Trials were used to select a 7 mm lordotic titanium interbody spacer which was filled with morselized autograft and allograft and gently tamped into C4-5 and C5-6 interspaces with a mallet into the correct position. Caspar pins were removed. The bony defect was waxed.
AP and lateral fluoroscopy showed correct positioning. Motor evoked potentials showed slight decrease in amplitude in the right C5-6. The instrumentation was then removed. The instrumentation space was cleaned out and irrigated flush.
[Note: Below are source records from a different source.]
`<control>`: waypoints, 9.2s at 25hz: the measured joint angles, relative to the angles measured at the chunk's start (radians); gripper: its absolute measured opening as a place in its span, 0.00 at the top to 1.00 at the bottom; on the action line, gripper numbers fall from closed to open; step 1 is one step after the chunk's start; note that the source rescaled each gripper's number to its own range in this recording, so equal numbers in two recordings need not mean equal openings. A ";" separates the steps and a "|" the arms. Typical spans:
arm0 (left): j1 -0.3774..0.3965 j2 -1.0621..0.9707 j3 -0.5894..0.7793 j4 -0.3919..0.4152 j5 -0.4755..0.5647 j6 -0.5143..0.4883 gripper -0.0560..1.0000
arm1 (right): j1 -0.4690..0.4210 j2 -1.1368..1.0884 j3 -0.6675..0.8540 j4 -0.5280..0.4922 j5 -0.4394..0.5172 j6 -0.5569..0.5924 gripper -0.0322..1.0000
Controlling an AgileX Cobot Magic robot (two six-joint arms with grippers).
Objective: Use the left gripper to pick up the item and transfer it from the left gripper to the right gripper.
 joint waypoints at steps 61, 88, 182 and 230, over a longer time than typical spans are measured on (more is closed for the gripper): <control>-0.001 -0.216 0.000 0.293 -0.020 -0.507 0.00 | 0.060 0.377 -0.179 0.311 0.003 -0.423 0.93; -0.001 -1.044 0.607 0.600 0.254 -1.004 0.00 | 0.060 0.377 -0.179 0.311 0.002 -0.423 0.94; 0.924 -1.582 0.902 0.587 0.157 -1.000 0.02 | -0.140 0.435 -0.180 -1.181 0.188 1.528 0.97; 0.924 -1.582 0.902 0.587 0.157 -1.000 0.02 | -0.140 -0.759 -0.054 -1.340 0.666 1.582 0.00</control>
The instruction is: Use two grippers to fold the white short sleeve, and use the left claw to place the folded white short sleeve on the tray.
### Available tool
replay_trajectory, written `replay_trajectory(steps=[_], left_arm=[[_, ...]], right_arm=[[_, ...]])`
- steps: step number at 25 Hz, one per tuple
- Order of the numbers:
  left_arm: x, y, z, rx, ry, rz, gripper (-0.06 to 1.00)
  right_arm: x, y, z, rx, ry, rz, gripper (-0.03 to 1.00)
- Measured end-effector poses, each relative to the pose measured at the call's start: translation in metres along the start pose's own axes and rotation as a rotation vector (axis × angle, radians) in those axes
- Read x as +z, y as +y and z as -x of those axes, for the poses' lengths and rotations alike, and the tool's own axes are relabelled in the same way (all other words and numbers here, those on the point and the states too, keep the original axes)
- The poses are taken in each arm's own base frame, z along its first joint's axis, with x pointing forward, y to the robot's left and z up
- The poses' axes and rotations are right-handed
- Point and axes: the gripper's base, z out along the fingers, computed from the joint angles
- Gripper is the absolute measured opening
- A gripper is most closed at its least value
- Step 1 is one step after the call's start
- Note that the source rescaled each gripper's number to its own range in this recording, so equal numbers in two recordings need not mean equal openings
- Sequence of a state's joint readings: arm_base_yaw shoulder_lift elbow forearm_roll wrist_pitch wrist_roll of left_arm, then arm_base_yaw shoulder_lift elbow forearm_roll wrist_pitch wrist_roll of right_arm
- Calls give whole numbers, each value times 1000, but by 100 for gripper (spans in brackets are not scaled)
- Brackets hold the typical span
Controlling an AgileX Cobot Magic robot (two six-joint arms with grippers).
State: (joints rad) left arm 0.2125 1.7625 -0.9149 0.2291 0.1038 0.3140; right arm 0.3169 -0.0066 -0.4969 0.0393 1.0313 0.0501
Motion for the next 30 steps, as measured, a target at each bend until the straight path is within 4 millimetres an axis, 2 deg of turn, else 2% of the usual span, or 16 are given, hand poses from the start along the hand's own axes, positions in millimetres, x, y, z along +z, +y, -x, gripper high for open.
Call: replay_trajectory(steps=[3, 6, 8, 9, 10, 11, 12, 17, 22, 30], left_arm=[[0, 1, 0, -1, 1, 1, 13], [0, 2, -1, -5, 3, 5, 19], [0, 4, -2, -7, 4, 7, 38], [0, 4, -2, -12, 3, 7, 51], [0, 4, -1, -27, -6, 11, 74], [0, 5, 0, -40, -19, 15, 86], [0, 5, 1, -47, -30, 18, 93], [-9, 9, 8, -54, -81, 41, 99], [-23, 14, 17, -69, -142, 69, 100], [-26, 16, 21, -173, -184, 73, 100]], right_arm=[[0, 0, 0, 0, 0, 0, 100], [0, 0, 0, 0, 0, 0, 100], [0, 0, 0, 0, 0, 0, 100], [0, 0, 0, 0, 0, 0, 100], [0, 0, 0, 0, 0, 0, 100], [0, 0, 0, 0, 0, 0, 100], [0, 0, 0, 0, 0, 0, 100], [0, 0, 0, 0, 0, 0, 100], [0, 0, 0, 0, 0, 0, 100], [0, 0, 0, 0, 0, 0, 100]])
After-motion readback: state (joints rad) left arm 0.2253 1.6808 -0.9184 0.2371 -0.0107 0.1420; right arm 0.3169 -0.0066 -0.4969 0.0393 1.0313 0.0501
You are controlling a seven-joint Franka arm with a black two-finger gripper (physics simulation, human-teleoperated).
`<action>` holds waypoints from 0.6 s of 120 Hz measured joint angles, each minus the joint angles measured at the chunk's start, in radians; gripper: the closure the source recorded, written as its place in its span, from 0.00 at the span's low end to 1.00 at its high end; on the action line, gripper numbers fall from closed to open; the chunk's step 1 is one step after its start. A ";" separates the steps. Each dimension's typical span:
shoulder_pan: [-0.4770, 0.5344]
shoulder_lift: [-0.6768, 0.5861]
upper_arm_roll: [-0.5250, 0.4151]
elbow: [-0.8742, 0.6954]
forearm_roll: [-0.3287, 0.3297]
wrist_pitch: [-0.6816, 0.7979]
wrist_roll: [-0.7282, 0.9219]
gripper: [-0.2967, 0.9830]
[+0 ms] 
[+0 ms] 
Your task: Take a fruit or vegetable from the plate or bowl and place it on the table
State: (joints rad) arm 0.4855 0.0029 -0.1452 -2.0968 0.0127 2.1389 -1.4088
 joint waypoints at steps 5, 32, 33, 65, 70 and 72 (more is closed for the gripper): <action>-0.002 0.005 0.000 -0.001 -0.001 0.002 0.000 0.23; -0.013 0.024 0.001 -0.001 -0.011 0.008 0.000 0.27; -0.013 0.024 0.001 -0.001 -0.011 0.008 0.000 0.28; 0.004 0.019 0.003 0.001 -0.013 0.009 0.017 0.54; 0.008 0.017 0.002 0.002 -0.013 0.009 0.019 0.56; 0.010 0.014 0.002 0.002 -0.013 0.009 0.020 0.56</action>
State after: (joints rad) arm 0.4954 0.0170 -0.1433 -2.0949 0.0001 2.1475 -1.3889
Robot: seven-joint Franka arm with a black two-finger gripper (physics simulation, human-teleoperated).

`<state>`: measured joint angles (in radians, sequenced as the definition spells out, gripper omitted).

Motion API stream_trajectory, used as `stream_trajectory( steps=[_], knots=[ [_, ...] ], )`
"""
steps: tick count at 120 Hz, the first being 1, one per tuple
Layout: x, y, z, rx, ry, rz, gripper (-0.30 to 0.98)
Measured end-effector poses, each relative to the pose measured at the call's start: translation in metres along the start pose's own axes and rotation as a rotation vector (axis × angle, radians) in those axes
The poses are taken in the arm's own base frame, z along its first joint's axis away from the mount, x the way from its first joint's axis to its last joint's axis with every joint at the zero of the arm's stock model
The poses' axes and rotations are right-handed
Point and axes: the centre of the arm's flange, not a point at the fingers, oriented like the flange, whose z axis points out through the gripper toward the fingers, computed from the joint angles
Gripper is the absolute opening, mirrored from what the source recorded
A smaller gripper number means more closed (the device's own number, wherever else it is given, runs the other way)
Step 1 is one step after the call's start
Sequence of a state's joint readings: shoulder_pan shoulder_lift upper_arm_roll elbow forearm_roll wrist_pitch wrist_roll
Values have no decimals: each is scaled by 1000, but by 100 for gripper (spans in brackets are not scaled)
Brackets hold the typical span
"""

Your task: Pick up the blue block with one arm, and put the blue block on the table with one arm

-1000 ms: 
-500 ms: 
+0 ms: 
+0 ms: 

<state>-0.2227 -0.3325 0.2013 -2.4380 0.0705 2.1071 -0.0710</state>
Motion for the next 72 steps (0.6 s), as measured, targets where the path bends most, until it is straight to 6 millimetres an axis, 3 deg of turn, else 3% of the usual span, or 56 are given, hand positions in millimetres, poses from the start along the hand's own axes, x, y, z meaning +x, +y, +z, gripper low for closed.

There was no significant change, so the interbody spacer was replaced. Anterior osteophytes were flushed with an electric high-speed drill. Hemostasis was obtained with bone wax. Titanium lordotic plate was placed from C4 to C6 and secured with a pin.
Fluoroscopy showed correct sizing and positioning, so it was secured with six 14 mm titanium screws decorticating with a handheld 12 mm electric drill. AP and lateral fluoroscopy showed good positioning. All the screws were final tightened using an integrated device in the plate.
The wound was irrigated clear. Hemostasis was confirmed with bipolar. Motor evoked potentials showed improvement and the signals were present in all four extremities. SSEPs were stable.
The closure was accomplished in layers with 3-0 Vicryl suture for the subdermal layer followed by 4-0 subcuticular Monocryl for the skin, followed by sterile cleaning and dressing with Dermabond glue. A 7 mm Jackson-Pratt drain was placed through a separate skin incision and secured with 3-0 nylon suture.
The patient was transferred to the cart, extubated uneventfully and transported to the recovery room in stable condition. At the end of the case, all sponge counts, needle counts, and instrument counts were correct. The patient tolerated the procedure well.
The patient initially followed up two weeks after the surgery and then continued following up in our office periodically. In their visit the patient stated that they had experienced improvements with their radiculopathy.
Disclaimer – Patient’s name, age, sex, dates, events have been changed or modified to protect patient privacy.